EXERCISE BRIEF> The records below need to be restated word for word.

[Records drawn from a dataset]
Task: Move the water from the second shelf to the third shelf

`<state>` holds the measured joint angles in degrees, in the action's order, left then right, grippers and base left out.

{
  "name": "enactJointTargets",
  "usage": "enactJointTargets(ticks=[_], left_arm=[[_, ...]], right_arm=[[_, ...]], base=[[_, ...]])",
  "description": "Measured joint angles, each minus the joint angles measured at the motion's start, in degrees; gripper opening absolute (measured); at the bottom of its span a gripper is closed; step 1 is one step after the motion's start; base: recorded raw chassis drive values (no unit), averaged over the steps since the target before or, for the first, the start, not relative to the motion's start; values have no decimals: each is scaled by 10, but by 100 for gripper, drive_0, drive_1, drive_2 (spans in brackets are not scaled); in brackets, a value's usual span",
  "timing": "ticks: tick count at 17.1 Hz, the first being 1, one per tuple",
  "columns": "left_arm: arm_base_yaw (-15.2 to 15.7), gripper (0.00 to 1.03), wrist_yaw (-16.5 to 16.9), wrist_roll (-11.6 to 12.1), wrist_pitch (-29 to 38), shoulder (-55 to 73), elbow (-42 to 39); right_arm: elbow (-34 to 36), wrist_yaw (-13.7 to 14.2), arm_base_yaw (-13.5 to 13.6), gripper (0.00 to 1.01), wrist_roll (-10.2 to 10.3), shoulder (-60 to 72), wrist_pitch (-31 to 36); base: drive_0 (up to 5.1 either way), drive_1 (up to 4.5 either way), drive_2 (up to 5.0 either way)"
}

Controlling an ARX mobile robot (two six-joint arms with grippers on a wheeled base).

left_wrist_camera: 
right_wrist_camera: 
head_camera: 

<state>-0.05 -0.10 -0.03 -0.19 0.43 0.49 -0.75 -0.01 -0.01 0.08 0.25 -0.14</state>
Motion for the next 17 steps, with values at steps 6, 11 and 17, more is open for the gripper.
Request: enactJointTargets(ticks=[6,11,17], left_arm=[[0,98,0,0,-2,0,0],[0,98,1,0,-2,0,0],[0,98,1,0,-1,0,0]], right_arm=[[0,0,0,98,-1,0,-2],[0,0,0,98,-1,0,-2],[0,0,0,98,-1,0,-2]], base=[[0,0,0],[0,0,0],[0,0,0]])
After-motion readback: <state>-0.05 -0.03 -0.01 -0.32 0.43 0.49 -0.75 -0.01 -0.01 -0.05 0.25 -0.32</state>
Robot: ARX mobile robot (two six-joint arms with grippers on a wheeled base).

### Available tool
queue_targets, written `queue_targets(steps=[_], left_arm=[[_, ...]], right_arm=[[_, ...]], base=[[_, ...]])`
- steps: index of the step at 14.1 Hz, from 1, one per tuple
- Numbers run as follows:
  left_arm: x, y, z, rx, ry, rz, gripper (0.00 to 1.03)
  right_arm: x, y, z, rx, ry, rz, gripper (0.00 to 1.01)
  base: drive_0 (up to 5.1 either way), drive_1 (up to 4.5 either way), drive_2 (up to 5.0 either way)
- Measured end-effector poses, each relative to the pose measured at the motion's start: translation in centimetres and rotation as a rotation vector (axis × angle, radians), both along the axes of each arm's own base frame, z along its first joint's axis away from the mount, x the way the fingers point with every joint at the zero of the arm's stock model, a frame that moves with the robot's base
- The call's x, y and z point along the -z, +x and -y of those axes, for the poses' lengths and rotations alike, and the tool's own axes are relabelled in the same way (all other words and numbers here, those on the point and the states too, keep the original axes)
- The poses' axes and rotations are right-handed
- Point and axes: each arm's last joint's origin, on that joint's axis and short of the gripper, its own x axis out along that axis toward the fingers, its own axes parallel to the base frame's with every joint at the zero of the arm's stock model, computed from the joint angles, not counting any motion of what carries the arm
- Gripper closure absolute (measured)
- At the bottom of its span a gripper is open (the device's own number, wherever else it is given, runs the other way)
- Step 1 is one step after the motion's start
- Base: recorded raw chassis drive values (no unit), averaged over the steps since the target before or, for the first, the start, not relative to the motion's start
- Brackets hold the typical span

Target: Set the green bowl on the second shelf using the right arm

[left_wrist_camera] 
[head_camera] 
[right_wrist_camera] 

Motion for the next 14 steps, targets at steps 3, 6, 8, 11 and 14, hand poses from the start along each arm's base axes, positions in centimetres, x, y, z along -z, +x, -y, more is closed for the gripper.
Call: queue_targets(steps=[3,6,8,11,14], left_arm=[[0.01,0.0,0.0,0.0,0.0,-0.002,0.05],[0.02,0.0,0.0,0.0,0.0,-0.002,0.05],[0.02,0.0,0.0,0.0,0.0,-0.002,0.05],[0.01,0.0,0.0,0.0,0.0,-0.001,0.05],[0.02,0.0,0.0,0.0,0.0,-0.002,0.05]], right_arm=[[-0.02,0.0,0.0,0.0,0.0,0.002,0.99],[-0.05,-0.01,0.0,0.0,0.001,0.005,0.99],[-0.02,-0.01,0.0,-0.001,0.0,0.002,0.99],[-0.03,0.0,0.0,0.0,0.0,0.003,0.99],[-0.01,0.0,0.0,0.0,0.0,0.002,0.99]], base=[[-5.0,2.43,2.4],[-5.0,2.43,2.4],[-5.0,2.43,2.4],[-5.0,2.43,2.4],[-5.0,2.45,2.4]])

EXERCISE SOLUTION>
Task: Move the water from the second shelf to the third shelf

`<state>` holds the measured joint angles in degrees, in the action's order, left then right, grippers and base left out.

{
  "name": "enactJointTargets",
  "usage": "enactJointTargets(ticks=[_], left_arm=[[_, ...]], right_arm=[[_, ...]], base=[[_, ...]])",
  "description": "Measured joint angles, each minus the joint angles measured at the motion's start, in degrees; gripper opening absolute (measured); at the bottom of its span a gripper is closed; step 1 is one step after the motion's start; base: recorded raw chassis drive values (no unit), averaged over the steps since the target before or, for the first, the start, not relative to the motion's start; values have no decimals: each is scaled by 10, but by 100 for gripper, drive_0, drive_1, drive_2 (spans in brackets are not scaled); in brackets, a value's usual span",
  "timing": "ticks: tick count at 17.1 Hz, the first being 1, one per tuple",
  "columns": "left_arm: arm_base_yaw (-15.2 to 15.7), gripper (0.00 to 1.03), wrist_yaw (-16.5 to 16.9), wrist_roll (-11.6 to 12.1), wrist_pitch (-29 to 38), shoulder (-55 to 73), elbow (-42 to 39); right_arm: elbow (-34 to 36), wrist_yaw (-13.7 to 14.2), arm_base_yaw (-13.5 to 13.6), gripper (0.00 to 1.01), wrist_roll (-10.2 to 10.3), shoulder (-60 to 72), wrist_pitch (-31 to 36); base: drive_0 (up to 5.1 either way), drive_1 (up to 4.5 either way), drive_2 (up to 5.0 either way)"
}

Controlling an ARX mobile robot (two six-joint arms with grippers on a wheeled base).

left_wrist_camera: 
right_wrist_camera: 
head_camera: 

<state>-0.05 -0.10 -0.03 -0.19 0.43 0.49 -0.75 -0.01 -0.01 0.08 0.25 -0.14</state>
Motion for the next 17 steps, with values at steps 6, 11 and 17, more is open for the gripper.
Request: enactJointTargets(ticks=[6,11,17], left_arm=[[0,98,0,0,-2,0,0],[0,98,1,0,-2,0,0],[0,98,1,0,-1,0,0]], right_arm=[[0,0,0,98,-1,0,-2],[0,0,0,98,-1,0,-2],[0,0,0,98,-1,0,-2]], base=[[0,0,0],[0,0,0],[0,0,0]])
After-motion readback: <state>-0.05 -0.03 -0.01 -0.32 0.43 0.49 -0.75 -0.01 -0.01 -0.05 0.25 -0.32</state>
Robot: ARX mobile robot (two six-joint arms with grippers on a wheeled base).

### Available tool
queue_targets, written `queue_targets(steps=[_], left_arm=[[_, ...]], right_arm=[[_, ...]], base=[[_, ...]])`
- steps: index of the step at 14.1 Hz, from 1, one per tuple
- Numbers run as follows:
  left_arm: x, y, z, rx, ry, rz, gripper (0.00 to 1.03)
  right_arm: x, y, z, rx, ry, rz, gripper (0.00 to 1.01)
  base: drive_0 (up to 5.1 either way), drive_1 (up to 4.5 either way), drive_2 (up to 5.0 either way)
- Measured end-effector poses, each relative to the pose measured at the motion's start: translation in centimetres and rotation as a rotation vector (axis × angle, radians), both along the axes of each arm's own base frame, z along its first joint's axis away from the mount, x the way the fingers point with every joint at the zero of the arm's stock model, a frame that moves with the robot's base
- The call's x, y and z point along the -z, +x and -y of those axes, for the poses' lengths and rotations alike, and the tool's own axes are relabelled in the same way (all other words and numbers here, those on the point and the states too, keep the original axes)
- The poses' axes and rotations are right-handed
- Point and axes: each arm's last joint's origin, on that joint's axis and short of the gripper, its own x axis out along that axis toward the fingers, its own axes parallel to the base frame's with every joint at the zero of the arm's stock model, computed from the joint angles, not counting any motion of what carries the arm
- Gripper closure absolute (measured)
- At the bottom of its span a gripper is open (the device's own number, wherever else it is given, runs the other way)
- Step 1 is one step after the motion's start
- Base: recorded raw chassis drive values (no unit), averaged over the steps since the target before or, for the first, the start, not relative to the motion's start
- Brackets hold the typical span

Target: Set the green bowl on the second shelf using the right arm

[left_wrist_camera] 
[head_camera] 
[right_wrist_camera] 

Motion for the next 14 steps, targets at steps 3, 6, 8, 11 and 14, hand poses from the start along each arm's base axes, positions in centimetres, x, y, z along -z, +x, -y, more is closed for the gripper.
Call: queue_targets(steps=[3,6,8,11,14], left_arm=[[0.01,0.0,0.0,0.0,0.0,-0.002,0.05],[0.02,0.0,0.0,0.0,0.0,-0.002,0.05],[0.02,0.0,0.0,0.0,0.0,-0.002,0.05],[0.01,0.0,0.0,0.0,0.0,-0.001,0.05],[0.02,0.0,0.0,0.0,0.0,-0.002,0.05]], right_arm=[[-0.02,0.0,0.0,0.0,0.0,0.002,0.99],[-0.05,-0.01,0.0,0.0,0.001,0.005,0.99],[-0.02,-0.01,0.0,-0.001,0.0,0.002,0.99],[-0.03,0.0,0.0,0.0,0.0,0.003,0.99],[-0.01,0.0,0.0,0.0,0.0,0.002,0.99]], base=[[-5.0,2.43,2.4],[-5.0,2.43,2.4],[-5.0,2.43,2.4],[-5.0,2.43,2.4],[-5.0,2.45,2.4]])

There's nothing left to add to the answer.